**Action item**
Work through the records that follow and return each line containing the word "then".

START Dataset content

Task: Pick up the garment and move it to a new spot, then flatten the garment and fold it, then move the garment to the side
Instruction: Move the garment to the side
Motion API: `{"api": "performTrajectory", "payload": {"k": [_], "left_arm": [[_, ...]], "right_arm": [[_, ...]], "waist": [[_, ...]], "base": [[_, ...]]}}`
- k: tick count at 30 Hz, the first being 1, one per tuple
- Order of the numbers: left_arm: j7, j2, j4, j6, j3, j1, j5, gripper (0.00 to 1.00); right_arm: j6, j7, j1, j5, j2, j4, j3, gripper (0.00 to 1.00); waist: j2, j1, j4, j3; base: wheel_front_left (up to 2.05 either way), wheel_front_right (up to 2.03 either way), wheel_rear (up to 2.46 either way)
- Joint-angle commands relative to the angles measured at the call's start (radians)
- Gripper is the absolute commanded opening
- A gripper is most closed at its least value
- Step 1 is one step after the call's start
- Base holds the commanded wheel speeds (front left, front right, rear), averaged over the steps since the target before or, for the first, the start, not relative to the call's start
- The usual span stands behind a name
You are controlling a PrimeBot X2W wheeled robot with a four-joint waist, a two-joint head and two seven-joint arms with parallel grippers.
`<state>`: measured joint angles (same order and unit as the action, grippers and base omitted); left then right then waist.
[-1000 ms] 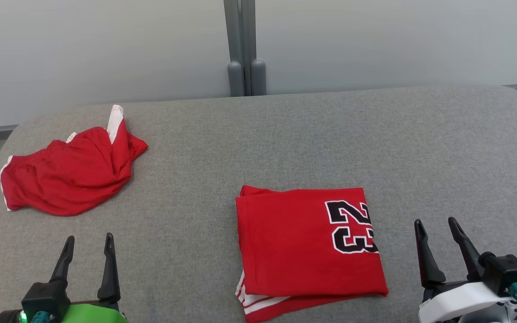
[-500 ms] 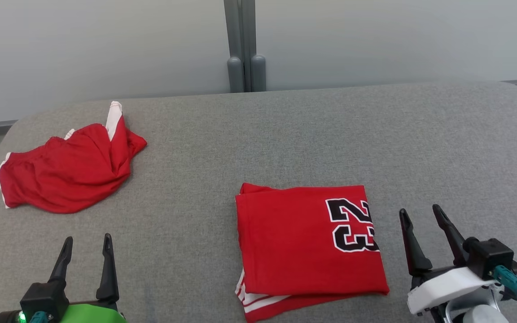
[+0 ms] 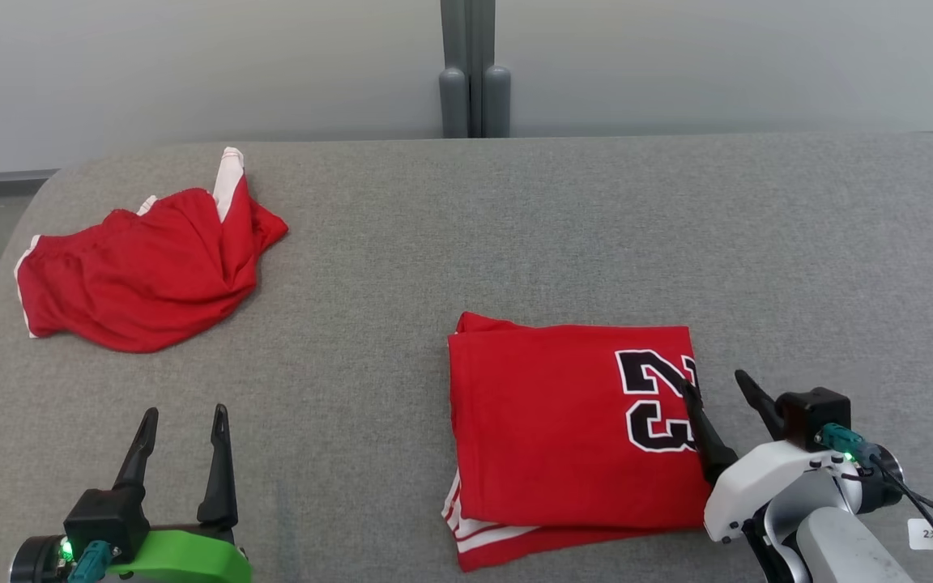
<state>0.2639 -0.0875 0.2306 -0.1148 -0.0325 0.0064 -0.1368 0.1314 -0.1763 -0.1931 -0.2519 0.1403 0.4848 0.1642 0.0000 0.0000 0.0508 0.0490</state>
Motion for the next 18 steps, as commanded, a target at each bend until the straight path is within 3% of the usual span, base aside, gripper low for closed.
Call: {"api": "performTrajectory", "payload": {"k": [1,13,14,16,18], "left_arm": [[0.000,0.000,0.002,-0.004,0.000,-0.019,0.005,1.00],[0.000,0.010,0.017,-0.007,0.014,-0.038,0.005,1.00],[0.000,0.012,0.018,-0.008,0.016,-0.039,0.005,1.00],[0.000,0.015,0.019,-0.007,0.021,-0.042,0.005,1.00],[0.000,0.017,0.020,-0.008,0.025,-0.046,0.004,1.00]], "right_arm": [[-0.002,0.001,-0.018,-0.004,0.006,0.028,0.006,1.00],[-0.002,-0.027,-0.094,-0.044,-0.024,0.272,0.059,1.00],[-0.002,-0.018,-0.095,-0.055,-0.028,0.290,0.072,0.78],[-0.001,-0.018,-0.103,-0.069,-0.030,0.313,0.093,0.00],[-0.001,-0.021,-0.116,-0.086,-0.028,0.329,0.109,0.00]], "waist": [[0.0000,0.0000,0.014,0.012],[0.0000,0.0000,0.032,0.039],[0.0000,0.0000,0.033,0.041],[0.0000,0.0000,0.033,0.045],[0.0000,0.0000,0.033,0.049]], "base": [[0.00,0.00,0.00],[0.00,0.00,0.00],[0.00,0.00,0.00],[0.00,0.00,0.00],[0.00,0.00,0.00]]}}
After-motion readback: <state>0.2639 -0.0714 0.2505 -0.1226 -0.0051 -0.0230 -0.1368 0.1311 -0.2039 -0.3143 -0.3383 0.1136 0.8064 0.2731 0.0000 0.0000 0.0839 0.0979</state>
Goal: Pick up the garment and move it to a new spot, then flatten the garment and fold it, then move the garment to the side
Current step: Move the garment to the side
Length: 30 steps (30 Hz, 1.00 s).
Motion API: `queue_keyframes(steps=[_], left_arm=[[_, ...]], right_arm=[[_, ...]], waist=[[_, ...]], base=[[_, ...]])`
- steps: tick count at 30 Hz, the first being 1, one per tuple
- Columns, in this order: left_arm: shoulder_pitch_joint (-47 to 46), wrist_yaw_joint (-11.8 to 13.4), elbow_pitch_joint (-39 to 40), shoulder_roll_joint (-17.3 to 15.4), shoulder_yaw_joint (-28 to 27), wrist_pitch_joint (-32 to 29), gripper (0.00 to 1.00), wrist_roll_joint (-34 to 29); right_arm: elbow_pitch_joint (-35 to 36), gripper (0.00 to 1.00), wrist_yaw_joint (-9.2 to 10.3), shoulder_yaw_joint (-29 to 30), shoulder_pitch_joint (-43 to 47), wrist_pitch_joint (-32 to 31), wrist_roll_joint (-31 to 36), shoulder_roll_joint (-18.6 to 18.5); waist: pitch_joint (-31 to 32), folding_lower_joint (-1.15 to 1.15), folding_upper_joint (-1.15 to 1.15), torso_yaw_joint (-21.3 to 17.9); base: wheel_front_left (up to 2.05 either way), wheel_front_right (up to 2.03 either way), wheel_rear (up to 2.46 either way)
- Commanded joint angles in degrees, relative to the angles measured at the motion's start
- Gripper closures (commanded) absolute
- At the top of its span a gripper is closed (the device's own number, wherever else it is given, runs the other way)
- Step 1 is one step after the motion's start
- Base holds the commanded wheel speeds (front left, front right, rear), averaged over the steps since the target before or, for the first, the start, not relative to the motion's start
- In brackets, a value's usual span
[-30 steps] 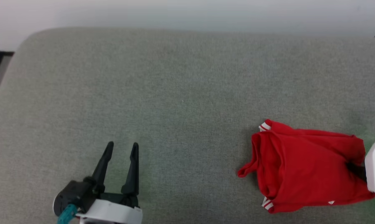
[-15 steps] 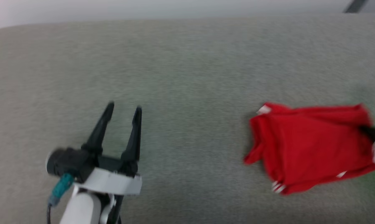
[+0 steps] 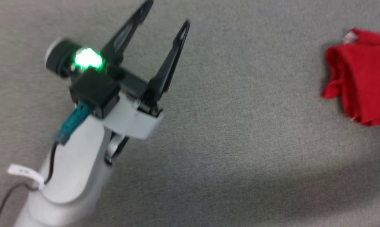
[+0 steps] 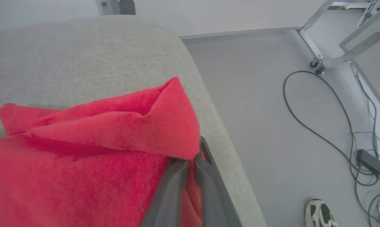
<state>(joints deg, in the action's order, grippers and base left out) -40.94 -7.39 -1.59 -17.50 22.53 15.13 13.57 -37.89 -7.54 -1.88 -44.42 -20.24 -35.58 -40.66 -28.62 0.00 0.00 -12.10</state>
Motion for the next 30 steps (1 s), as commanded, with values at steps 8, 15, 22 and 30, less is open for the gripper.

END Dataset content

**Written answer**
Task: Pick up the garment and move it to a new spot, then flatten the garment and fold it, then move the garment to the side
`<state>`: measured joint angles (same order and unit as the action, grippers and base omitted); left then right then waist.
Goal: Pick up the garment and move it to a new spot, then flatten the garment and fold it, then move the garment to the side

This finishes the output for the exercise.